# [Problem details]
As written and without pictures, set down the lines from the one that contains "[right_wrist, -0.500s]" through the end of the data.

Data below START

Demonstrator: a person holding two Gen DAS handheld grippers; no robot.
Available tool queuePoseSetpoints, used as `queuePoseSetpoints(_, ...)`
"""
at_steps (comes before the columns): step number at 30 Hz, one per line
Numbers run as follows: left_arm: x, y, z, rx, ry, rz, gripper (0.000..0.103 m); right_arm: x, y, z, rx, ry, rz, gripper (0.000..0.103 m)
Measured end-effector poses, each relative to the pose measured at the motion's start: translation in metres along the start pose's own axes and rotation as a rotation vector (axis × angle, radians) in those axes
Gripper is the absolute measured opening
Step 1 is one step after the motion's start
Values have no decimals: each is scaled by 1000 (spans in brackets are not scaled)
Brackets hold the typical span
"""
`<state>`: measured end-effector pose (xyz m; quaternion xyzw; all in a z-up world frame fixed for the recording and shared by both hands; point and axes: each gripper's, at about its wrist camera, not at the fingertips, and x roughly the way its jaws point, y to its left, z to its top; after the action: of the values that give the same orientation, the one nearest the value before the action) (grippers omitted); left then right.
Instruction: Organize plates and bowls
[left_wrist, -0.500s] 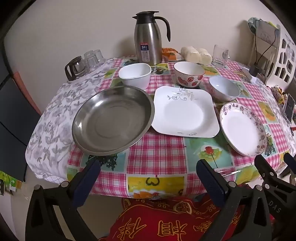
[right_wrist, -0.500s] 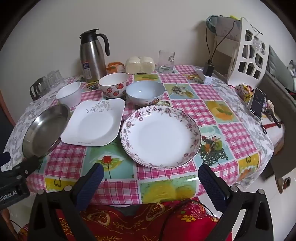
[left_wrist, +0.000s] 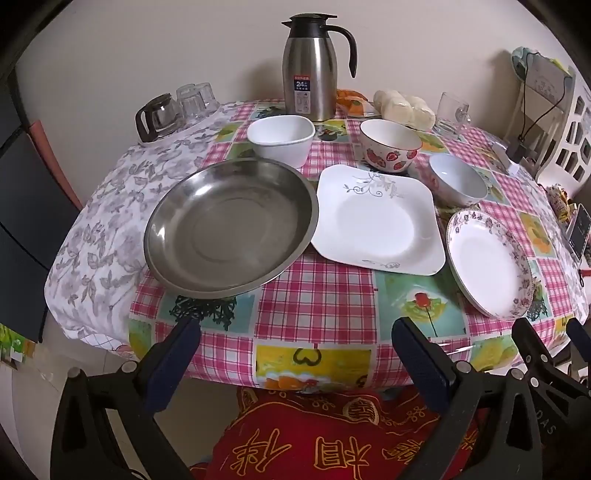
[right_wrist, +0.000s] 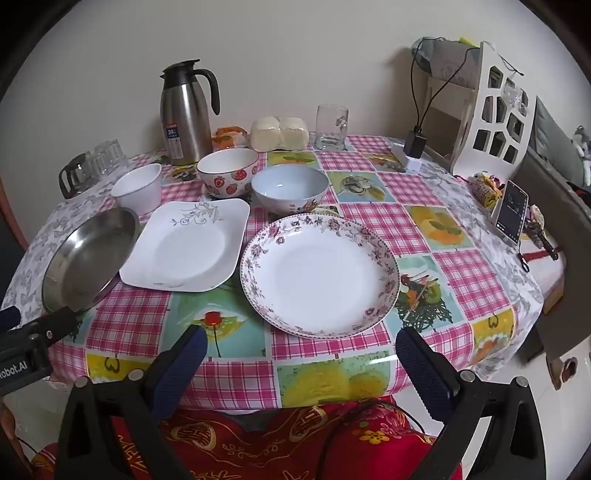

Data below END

# [Solution to this task]
[right_wrist, -0.500s] 
[left_wrist, +0.000s] 
[right_wrist, +0.000s] 

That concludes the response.